Views such as these owe nothing to Gorovitz’s visit to Beth Israel. They derive in part from a utilitarian-technocratic outlook, and in part from solidarity with fellow profes­sionals against groups like the Boston Irish, of whose political power Gorovitz frequently complains. The rights and wrongs of abortion, of fetal research, and of in vitro fertili­zation (with or without accom­panying destruction of pre-em­bryonic life) need to be debat­ed, not “settled” by obiter dicta interspersed in an account of a hospital visit.

Can theory then learn nothing from practice? Are we forced into the position of the sort of Catholic moral theolo­gian who boasts of never having heard a confession? On the contrary, practice can inform theory, and can do so in at least two ways.

First, practice makes us aware of issues. If there is anyone who regards abortion as merely an unpleasant bit of elective surgery, the wrenching accounts of life and death in abortion clinics provided by women like Magda Denes and Sallie Tisdale are the next best thing to an experience I would not wish on anyone. But the issues, when, if ever, abortion is justified and what might be the appropriate scheme of legal regulation, need to be settled in the head and not in the guts.

Second, we can draw a more abstract set of lessons from the structure and texture of moral experience.

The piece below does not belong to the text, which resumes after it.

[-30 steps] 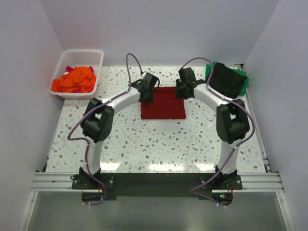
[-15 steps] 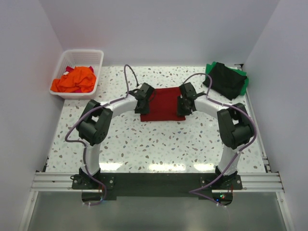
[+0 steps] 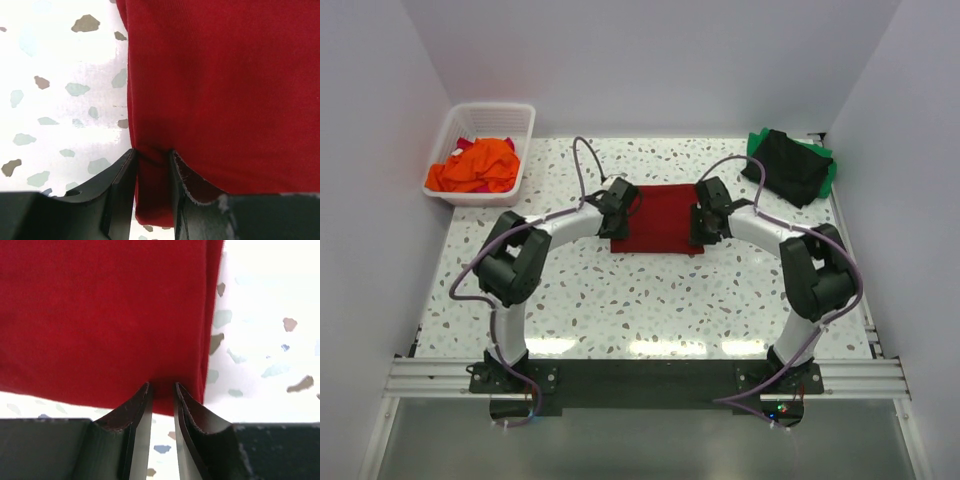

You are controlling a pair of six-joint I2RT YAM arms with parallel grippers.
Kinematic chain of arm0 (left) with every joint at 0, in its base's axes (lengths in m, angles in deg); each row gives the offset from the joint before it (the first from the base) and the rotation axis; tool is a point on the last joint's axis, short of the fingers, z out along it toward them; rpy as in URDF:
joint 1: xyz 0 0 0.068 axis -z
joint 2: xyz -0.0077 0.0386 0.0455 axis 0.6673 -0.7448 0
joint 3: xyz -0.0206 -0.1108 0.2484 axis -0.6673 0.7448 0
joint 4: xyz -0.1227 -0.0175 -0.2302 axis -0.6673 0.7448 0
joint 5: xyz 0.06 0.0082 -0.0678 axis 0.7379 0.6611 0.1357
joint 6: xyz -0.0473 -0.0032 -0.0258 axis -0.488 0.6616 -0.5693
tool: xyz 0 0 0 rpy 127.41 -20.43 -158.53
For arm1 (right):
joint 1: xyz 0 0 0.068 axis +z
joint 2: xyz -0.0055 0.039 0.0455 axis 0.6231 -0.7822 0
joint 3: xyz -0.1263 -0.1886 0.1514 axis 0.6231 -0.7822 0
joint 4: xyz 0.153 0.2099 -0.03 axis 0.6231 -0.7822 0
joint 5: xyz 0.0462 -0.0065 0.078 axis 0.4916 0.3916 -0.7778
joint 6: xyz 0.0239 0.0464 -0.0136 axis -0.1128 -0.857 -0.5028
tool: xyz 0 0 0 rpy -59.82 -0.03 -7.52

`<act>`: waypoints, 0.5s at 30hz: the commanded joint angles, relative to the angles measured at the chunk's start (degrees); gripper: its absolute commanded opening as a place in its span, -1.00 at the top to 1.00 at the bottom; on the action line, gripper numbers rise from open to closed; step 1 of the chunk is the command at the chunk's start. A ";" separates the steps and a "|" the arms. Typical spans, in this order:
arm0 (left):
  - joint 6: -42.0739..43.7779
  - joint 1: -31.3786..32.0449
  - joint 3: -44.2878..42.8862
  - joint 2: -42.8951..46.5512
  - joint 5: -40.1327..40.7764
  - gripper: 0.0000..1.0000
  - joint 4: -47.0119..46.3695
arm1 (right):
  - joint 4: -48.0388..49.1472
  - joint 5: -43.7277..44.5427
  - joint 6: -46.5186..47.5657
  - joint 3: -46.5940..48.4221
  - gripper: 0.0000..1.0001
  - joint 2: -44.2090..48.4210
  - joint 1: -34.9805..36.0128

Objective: Fold and stack the t-shirts
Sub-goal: Fold the tshirt

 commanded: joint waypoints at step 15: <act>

Human decisions are complex and messy; moral and non-moral considerations enter into them in no particular order. Thus one should not expect clear rules covering every situation — e.g., at what point to cease the attempt to prolong a pa­tient’s life. Prudence here and everywhere is the most neces­sary of virtues.

But the complexity of mor­al choice also teaches another lesson. In view of the multi­tude of considerations that bear on a single choice, and the impossibility of finding a common measure by which their force can be assessed, “do what’s best” is seldom if ever appropriate moral advice. Firm, possibly even exceptionless, rules and principles are there­fore necessary, not as substi­tutes for prudence but as guides to it. How much struc­ture and how much leeway is required in moral reasoning is a question to which there is no general answer.

Gorovitz concludes his book by emphasizing the many elements of uncertainty in moral judgment. “It is these uncertainties that make it both necessary and so very difficult to draw the lines…in each decision about a complex and ethically challenging case.” And so, he reasons, “each of us faces the need, over and over again, to decide how far to go in dealing with various dimensions of our lives.”

But it is also necessary, on at least some occasions, to take a firm stand against evil. Otherwise, all his talk about uncertainty provides nothing but a screen of euphemisms, behind which those who are certain of their objectives, or overcome by their passions, can commit enormous wrongs.